Hélène, Lili et Rose se sont rencontrées à Auschwitz et perdues de vue à la libération. Elles se retrouvent quinze ans plus tard à Berck-Plage, station balnéaire reconstruite après la guerre. Le temps d’une semaine, elles se confrontent à leur passé et réalisent que le numéro qui orne leur avant-bras n’est pas la seule trace que leur a laissé ce calvaire. Ensemble, elles rient, pleurent, entonnent des chants yiddish, dansent le twist et réapprennent à vivre. Mi-fiction, mi-documentaire, le film puise sa force dans un entre-deux bien orchestré. Les frontières entre le témoignage et l’imaginaire coexistent sans jamais se brouiller. Couleurs vives, rock n’ roll, maillots de bain deux pièces et idéaux communistes : le décor soigné nous plonge sans retenue dans la France des sixties. Mais au-delà des couchers de soleils et des idylles de vacances, le réalisateur tisse le fil des souvenirs d’une époque plus sombre. Derrière la libération des moeurs se trame celle de ces survivantes qui peinent à s’émanciper de leur propre passé. Difficile de ne pas « faire le service après-vente d’Auschwitz », comme dirait l’une d’elles. La formule est cocasse ? Tant mieux, c’est fait pour. Ce qui frappe dans A la vie, c’est cette capacité à jongler sans peine entre drame, humour et autodérision. Une liberté prise avec le sujet qui s’explique par son caractère biographique, puisque le réalisateur nous conte le retour à la vie de trois femmes, dont sa propre mère. En résulte un film en forme d’hommage poignant, parfois dérangeant, toujours émouvant.

Chaque réplique, chaque plan, chaque action admet un dénominateur commun : une rage de vivre qui éclipse tout le reste.
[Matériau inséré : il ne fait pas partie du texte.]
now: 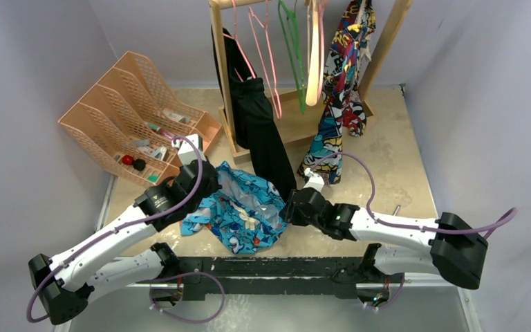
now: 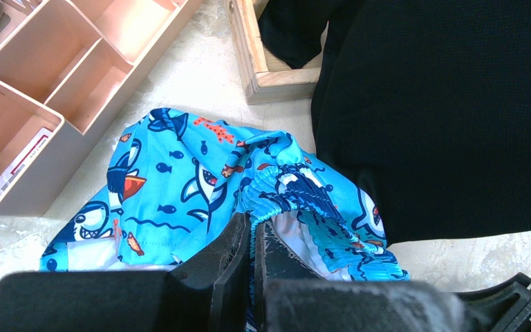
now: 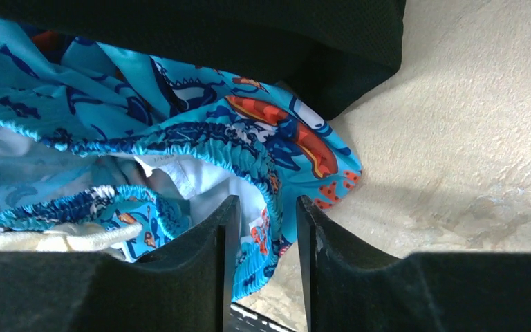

Ni comédie, ni mélodrame, A la vie est un jeu de contrastes tout en nuances. Chaque réplique, chaque plan, chaque action admet un dénominateur commun : une rage de vivre qui éclipse tout le reste. Ici, la rage a trois visages. Julie Depardieu est la plus présente à l’écran, mais c’est bien la synergie du trio qui happe l’attention. La complicité de Julie Depardieu (Hélène), avec Johanna Ter Steege (Lili) et Suzanne Clément (Rose), est d’un naturel déconcertant. Française, hollandaise et canadienne comme leurs personnages, comme destinées à jouer ensemble, les trois femmes sédimentent un film authentique. A la vie contribue en effet à rafraîchir la mémoire des nouvelles générations encore aux prises d’un lègue difficile à porter avec une légèreté audacieuse. En général plus enclins à exalter la résistance face à l’envahisseur (La Liste de Schindler, Les Hommes libres, Les Femmes de l’ombre), à dépeindre les heures sombres du conflit (La Rafle, Amen, La Vie des autres) ou à se concentrer sur les champs de batailles (Il faut sauver le soldat Ryan, Pearl Harbor, Mémoires de nos pères), les films sur la seconde guerre mondiale explorent souvent la question du repentir avec didactisme. Plus rares sont ceux qui, sans visée historique, sont le moyen de délivrer une version plus intime, plus humaine aussi, pour mieux dire les stigmates d’un cataclysme indélébile. Voilà une saine variation.

A la vie, de Jean-Jacques Zilbermann, avec Julie Depardieu, Johanna Ter Steege, Suzanne Clément, Hippolyte Girardot, Mathias Mlekus, Benjamin Wangermée. Durée : 1h44. Sortie en salles : 26 novembre 2014.